Greencastle residents, faculty, staff and senior Yating Yang stood in front of the courthouse from about 5:35 p.m. to 6:35 p.m. In that time they stood holding signs, which had messages such as “This is what democracy looks like” and “No hate in our state.”

Before standing outside the courthouse, people met at Conspire, a shop owned by J.D. Grove dedicated to regional and local art, to make the signs for the demonstration. Grove is a member of Rise Up Greencastle and said that they were there to support diversity and human rights.  

Weiland said that now, more than ever, it’s important to stand up for all marginalized groups.
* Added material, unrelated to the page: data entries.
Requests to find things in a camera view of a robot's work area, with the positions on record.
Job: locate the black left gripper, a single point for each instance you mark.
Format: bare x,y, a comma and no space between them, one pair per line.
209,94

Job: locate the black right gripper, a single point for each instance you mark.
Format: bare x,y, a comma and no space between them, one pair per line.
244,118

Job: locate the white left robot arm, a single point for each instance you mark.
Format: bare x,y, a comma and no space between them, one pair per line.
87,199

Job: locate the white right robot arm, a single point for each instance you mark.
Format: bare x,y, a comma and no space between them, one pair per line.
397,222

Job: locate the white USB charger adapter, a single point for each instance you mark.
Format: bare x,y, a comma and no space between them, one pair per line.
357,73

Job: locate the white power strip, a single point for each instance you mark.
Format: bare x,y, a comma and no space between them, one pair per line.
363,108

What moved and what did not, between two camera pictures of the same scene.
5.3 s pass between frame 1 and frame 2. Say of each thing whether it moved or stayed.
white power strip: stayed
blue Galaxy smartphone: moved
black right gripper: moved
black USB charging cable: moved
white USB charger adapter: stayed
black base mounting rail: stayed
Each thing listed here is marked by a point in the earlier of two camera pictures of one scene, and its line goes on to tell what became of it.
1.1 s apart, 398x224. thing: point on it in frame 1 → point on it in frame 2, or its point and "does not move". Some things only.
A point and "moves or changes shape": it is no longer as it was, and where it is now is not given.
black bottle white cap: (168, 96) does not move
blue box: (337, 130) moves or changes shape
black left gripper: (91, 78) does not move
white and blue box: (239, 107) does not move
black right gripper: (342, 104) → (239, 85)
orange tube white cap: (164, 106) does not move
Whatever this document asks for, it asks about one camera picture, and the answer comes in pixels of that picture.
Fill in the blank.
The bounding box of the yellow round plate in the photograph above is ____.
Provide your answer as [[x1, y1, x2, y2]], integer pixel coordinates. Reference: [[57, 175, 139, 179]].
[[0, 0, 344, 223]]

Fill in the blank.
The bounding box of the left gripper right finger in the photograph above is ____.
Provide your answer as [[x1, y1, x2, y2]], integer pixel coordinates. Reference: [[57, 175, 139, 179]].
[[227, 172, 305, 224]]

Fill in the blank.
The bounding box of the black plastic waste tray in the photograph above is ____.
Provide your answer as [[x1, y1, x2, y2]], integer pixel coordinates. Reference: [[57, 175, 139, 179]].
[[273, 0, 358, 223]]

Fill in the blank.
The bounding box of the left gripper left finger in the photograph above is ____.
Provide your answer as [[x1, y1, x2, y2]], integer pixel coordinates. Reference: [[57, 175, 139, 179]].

In addition, she said people need to stand up for Planned Parenthood. “It [Planned Parenthood] is absolutely essential for reproductive rights, it’s the only affordable care that we have,” Weiland said.

For the Hartman House Office Manager Christina Krause, this demonstration and “A Day Without a Woman” is a continuation of what she saw at the Women’s March. Krause was one of the faculty who took students to the Women’s March. “This day is staying on the wave of momentum and keeping people engaged and keeping people active and focusing on the important things that are happening,” said Krause, “as oppose to tweets and whatnot that are meant to distract us and get us to stop us from thinking about the important things.”  

Rise Up Greencastle has been working with Putnam County Greater Good and they plan to follow the agenda of people who organized the Women’s March on Washington. The event today was part of the call by the organizers of the Women’s March to complete 10 actions within the first 100 days of President Donald Trump’s new presidency.

A member of Rise Up Greencastle and Associate Professor of Geosciences, Jeannette Pope, said that one of the actions is a strike, but the group decided a strike would not be the most effective. “When a number of people from Rise Up Greencastle discussed this, we decided that the point of the strike is to cripple or squelch an activity and we didn’t really want to withhold our labor from DePauw or the students,” Pope said.

Director of the Women’s Center, Sarah Ryan, said individual faculty made decisions about whether they were going to class or if they would discuss the International Women’s Day in class. “I know of at least one faculty member who cancelled [their class] and I know it [“A Day Without Women and International Women’s Day] was a part of discussion in other classes,” Ryan said.

Rise Up Greencastle hopes to continue to fight for social justice and plans to stand in front of the courthouse every Friday from 5:30 p.m.-6:30 p.m. This group of Greencastle residents hopes to make people aware of the conversations and importance of all forms of justice. Pope said, “We’re for gender equality, we’re for equality for people of all sexual orientations, people of all abilities, we think that love and fairness and justice should prevail.”